In 1690, Tejutla had a large area and included the modern municipalities of Comitancillo, Ixchiguán, Concepción Tutuapa, Sipacapa, Sibinal, Tajumulco, Tacaná and part of what is now San Miguel Ixtahuacán. According to the historical writings from Recordación Florida of Francisco Antonio de Fuentes y Guzmán, Tejutla belonged to Quetzaltenango Department and it was a "prosperous land with rich weathers and comfortable forest with enough water".

Tejutla was an important commercial and religious center; in August 1767, Joseph Domingo Hidalgo described Santiago Tejutla as "El Curato" -i.e., the focal center of commerce of all the towns that were around it− in the Gaceta de Guatemala, the official newspaper of the times.
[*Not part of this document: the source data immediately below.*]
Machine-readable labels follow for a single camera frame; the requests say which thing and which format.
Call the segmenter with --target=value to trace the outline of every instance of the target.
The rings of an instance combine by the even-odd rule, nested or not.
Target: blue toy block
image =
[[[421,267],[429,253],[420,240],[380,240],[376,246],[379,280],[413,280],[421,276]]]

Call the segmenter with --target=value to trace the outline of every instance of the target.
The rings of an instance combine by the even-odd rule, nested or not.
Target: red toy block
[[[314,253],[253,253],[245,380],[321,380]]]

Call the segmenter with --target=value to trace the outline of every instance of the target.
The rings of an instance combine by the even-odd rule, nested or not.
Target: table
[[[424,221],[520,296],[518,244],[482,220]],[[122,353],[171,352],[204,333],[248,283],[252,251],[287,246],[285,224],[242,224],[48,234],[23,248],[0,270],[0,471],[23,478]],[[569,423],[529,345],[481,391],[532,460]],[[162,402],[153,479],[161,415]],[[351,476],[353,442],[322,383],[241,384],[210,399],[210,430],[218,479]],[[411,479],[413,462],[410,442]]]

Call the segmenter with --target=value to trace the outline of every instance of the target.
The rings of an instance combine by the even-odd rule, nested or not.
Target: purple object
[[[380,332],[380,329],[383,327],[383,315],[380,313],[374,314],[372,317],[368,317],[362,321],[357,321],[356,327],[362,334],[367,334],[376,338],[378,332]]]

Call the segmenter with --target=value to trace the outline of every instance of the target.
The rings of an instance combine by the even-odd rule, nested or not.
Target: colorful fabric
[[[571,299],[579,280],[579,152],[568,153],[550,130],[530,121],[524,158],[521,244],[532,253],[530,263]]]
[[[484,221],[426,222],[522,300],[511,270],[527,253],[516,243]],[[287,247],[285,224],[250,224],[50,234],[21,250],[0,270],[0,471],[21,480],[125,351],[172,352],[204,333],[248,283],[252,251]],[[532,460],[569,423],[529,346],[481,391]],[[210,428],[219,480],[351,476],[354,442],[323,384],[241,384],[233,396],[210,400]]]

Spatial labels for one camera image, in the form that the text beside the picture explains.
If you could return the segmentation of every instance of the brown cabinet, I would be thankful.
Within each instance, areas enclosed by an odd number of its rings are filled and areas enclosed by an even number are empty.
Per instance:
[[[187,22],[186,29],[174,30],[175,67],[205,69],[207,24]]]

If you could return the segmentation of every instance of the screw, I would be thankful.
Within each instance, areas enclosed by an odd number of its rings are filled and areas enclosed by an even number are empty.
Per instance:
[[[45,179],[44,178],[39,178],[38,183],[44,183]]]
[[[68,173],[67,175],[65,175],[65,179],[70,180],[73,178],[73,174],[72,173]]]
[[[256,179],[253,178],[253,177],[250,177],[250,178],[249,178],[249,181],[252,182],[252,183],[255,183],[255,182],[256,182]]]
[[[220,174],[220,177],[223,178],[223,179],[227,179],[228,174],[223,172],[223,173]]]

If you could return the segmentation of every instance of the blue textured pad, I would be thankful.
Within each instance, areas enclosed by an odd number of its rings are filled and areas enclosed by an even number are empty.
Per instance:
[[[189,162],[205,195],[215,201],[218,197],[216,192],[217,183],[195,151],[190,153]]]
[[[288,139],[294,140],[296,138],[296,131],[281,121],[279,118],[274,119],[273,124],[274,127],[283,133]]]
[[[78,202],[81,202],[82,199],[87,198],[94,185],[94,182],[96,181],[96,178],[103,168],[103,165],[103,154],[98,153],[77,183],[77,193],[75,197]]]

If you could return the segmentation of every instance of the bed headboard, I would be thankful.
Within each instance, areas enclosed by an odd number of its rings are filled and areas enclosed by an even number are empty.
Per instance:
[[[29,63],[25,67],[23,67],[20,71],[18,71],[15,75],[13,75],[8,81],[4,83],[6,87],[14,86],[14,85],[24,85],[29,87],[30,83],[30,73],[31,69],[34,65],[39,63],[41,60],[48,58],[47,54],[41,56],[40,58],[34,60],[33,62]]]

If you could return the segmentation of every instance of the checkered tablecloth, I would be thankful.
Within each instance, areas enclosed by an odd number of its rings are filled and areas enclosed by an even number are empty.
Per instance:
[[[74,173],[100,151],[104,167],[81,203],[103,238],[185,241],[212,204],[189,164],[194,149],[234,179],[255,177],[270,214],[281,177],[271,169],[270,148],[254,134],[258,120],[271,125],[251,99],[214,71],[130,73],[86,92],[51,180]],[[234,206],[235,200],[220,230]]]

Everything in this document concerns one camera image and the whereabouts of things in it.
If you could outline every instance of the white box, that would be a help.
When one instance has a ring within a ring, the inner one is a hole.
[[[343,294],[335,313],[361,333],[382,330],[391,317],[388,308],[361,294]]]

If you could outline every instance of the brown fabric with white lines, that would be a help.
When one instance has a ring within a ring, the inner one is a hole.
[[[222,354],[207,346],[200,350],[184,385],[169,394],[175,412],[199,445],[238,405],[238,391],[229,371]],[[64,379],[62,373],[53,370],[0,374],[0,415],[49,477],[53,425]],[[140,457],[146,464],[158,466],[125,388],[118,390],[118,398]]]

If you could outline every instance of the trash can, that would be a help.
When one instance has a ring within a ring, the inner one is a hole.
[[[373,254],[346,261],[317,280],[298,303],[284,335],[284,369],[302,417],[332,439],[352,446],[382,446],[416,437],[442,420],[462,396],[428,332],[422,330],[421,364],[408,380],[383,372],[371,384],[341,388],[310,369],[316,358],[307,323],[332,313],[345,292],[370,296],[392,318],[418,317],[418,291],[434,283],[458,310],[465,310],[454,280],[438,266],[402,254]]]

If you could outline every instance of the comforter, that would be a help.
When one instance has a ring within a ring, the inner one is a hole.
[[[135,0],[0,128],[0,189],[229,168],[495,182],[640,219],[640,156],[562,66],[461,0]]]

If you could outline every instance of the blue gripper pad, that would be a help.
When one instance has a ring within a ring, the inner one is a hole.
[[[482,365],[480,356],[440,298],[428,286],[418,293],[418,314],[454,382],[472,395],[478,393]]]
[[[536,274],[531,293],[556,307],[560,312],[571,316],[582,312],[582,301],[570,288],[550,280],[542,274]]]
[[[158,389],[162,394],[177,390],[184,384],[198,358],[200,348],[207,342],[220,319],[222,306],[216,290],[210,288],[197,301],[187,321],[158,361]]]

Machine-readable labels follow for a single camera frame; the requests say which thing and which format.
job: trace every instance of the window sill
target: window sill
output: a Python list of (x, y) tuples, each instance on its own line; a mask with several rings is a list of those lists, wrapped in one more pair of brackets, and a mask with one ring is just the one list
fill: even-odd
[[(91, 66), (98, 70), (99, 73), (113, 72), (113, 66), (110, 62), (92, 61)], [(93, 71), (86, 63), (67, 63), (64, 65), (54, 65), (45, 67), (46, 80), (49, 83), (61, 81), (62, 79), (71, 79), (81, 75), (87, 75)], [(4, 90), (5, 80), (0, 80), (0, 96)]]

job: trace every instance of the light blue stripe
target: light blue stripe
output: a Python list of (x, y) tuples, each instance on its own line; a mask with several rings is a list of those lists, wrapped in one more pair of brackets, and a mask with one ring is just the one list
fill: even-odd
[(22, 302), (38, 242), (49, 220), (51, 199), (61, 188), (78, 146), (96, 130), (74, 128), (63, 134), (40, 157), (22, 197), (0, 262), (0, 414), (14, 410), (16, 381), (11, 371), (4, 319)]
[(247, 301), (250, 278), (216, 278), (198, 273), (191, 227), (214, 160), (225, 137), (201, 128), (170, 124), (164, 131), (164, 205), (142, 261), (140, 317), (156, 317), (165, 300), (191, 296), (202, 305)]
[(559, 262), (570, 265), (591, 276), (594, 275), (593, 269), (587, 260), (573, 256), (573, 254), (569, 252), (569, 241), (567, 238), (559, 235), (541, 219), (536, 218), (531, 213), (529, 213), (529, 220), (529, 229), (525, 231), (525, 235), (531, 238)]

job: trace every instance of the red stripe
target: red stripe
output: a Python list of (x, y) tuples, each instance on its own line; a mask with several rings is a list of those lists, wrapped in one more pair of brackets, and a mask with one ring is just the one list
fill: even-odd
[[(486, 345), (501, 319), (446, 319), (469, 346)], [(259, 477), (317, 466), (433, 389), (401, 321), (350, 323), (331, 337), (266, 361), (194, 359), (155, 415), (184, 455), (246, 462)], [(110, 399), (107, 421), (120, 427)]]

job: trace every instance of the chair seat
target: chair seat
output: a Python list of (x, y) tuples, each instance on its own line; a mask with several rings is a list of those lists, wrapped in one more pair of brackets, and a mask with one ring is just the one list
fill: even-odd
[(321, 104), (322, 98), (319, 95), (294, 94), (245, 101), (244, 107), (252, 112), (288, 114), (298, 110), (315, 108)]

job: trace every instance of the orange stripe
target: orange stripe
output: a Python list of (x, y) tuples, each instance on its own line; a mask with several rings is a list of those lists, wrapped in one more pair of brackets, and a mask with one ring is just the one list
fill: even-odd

Then, in the last quarter of the 18th century, bishop Dr. Pedro Cortés y Larraz, who arrived from Cuilco in 1770 as part of the inspection he was doing of the Guatemalan dioceses, called Tejutla "Santiago en la Cima del Monte" (English: Santiago at the top of the hill" and reported that there were "sixty four families who lived very well" in the area.

The Central American United Provinces constitution from 11 October 1821, showed Tejutla under modern San Marcos jurisdiction for the very first time.

In 1870 Tejutla reached "Villa" category and, due to its development, its authorities requested to the House of Representatives of Guatemala to be named a Department capital. The department was going to have the municipalities mentioned above, along with the modern municipalities of Cuilco, Santa Bárbara and San Gaspar, Huehuetenango, from the modern Huehuetenango Department. Besides, in those days, Motocintla, Cacahuatán and Tapachula—which would go definitively to Mexico in 1892 due to the Herrera-Mariscal treaty— were under the jurisdiction of the Mercedarian convent located in Tejutla. Furthermore, Tejutla even had House representatives of its own in those days.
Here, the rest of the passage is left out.